§ **Exercise instructions**
From the entries that follow, extract each line holding the string "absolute".

Collection entries
# # # #

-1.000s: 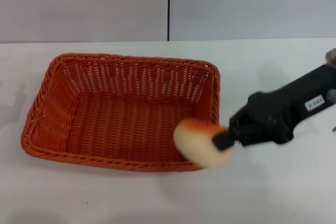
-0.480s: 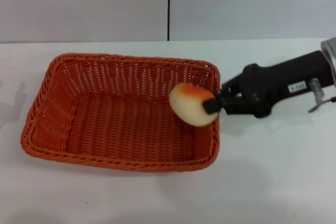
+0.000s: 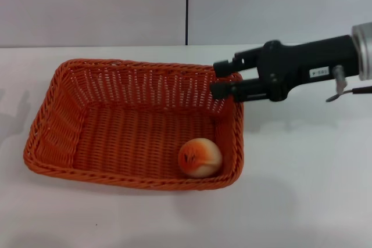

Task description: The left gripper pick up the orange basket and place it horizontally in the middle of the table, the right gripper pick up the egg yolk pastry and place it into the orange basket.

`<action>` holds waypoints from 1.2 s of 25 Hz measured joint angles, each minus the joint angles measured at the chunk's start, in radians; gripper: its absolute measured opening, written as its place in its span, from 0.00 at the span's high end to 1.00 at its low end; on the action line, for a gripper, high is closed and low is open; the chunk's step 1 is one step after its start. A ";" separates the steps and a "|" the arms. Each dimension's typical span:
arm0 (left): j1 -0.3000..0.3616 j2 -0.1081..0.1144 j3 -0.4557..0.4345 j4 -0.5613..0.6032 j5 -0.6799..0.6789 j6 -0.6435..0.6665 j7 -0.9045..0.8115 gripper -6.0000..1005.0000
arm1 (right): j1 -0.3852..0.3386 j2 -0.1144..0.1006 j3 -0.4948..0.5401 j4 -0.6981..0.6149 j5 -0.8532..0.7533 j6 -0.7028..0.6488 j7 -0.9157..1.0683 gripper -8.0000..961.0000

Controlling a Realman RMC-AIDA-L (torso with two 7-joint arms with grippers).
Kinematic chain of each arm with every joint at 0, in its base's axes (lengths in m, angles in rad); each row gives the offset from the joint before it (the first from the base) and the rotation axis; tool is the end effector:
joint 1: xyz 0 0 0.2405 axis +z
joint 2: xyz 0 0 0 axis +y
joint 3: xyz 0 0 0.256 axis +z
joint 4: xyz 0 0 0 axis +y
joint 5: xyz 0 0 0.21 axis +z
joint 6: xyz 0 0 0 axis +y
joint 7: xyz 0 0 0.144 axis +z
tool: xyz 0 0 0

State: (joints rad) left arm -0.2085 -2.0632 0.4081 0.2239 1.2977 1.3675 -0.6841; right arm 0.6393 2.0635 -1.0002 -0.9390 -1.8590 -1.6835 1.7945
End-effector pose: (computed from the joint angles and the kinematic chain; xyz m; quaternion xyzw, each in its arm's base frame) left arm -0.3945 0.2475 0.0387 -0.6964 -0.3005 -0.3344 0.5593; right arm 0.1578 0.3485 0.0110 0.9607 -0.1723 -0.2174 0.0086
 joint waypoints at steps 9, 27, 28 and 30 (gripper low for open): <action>0.002 -0.001 -0.067 -0.064 -0.001 0.005 0.109 0.45 | -0.127 0.013 0.073 -0.080 0.148 0.040 -0.088 0.46; 0.010 -0.004 -0.351 -0.108 -0.002 0.016 0.189 0.45 | -0.297 0.009 0.580 0.519 0.609 0.065 -0.807 0.46; 0.008 -0.004 -0.373 -0.122 -0.002 0.015 0.197 0.45 | -0.298 0.009 0.582 0.529 0.626 0.064 -0.823 0.46; 0.005 -0.003 -0.401 -0.149 -0.002 0.015 0.210 0.45 | -0.301 0.010 0.584 0.538 0.644 0.063 -0.836 0.46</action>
State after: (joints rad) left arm -0.2040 -2.0664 0.0072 0.0753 1.2962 1.3823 -0.4740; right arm 0.3385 2.0735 -0.4165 -0.4013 -1.2151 -1.6200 0.9584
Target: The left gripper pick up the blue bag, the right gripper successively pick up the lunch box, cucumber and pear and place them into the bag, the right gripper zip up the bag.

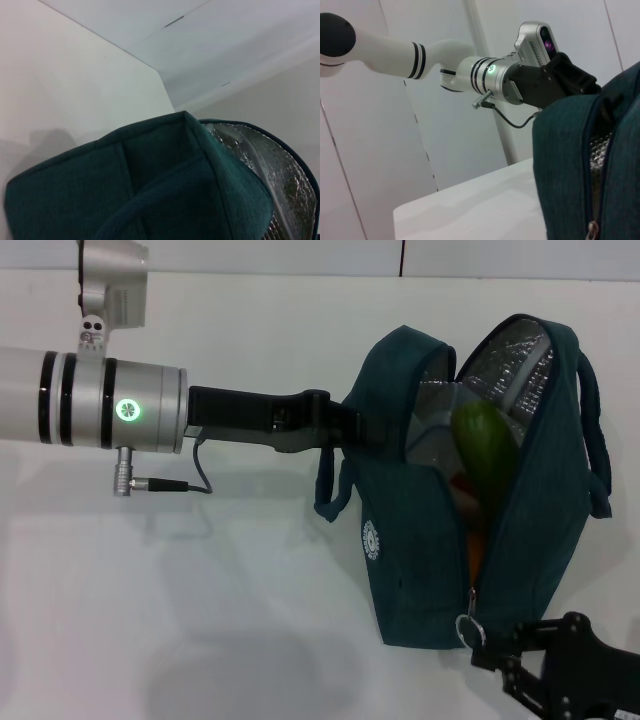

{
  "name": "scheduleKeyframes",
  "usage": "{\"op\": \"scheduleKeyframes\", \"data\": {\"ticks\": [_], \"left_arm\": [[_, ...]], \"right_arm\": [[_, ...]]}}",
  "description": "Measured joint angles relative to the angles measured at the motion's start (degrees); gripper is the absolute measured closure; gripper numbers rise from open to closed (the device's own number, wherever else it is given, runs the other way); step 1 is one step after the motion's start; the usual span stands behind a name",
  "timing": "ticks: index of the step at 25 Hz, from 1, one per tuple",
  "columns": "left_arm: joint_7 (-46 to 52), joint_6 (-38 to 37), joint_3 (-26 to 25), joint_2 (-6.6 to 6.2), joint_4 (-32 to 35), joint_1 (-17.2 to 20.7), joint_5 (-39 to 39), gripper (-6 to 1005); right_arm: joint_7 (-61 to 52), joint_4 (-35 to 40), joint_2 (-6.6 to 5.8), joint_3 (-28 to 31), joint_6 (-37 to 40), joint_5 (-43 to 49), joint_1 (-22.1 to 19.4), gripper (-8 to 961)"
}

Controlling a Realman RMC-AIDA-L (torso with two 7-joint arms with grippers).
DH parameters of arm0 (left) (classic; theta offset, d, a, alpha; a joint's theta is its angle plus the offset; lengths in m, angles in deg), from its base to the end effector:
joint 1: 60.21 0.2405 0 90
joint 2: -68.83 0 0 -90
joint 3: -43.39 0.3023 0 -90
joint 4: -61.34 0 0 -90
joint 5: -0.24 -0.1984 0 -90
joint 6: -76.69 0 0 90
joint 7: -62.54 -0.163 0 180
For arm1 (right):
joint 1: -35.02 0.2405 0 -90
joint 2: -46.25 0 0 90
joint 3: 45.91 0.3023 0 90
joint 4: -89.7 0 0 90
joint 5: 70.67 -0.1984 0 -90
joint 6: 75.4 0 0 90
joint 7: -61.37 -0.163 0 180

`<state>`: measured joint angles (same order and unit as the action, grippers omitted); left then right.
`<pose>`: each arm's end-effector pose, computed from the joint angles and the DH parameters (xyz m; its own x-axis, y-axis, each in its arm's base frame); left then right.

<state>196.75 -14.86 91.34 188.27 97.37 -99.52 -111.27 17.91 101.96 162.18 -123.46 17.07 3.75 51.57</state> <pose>-0.2118 0.3678 -0.0621 0.2834 0.9163 0.2829 0.8418 -0.3790 0.3843 0.3243 0.2166 -0.0910 0.7206 -0.2319 -0.6534 -0.3706 -0.9253 -0.0804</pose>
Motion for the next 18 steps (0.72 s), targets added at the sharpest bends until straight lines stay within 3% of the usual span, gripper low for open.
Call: {"op": "scheduleKeyframes", "data": {"ticks": [10, 18], "left_arm": [[-0.3, 0.0, 0.8, 0.00, 0.0, -0.2, 0.1, 955], [-0.8, 0.0, 0.8, 0.00, 0.0, 0.0, 0.1, 955]], "right_arm": [[-1.4, 0.1, 0.00, -0.2, -1.4, -1.2, 0.6, 946], [-0.7, -0.1, -0.09, -0.1, -1.2, -1.2, 0.3, 946]]}}
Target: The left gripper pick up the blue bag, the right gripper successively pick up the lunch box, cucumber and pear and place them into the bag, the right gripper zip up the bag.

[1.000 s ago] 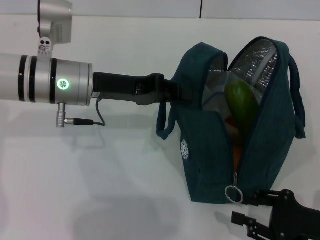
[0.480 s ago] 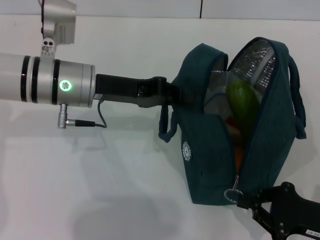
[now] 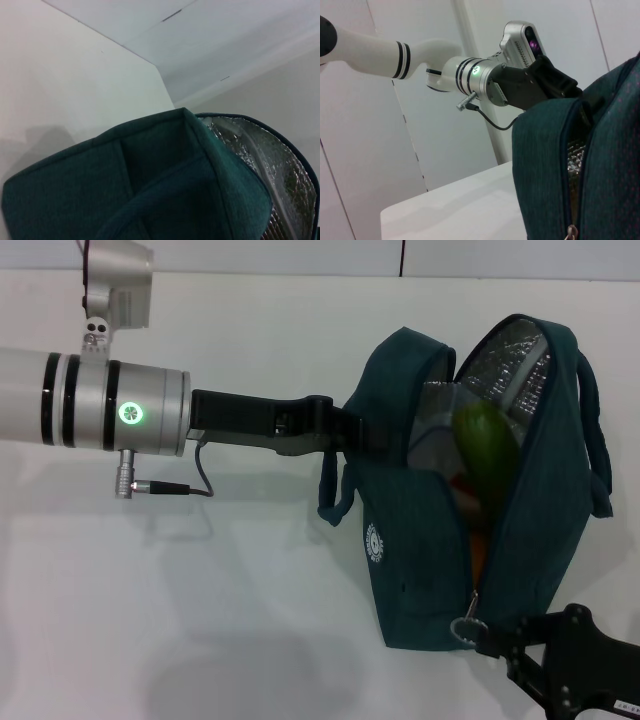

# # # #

§ **Answer box**
`<action>` holds waypoints from 1.2 s of 25 Hz measured joint angles, each minus the joint angles measured at the chunk's start, in radians; gripper: its absolute measured opening, written as its place in its span, from 0.00 at the span's high end to 1.00 at its low end; on the action line, for a gripper, high is closed and low is open; the chunk's step 1 is one step after its start. A ";" separates the steps and a "|" the arms. Each dimension's typical span:
  "description": "Measured joint angles relative to the angles measured at the motion's start (degrees); gripper is the absolute measured closure; gripper numbers rise from open to closed (the device's own number, wherever else it is given, runs the other way); step 1 is one step after the motion's start; the usual span stands behind a name",

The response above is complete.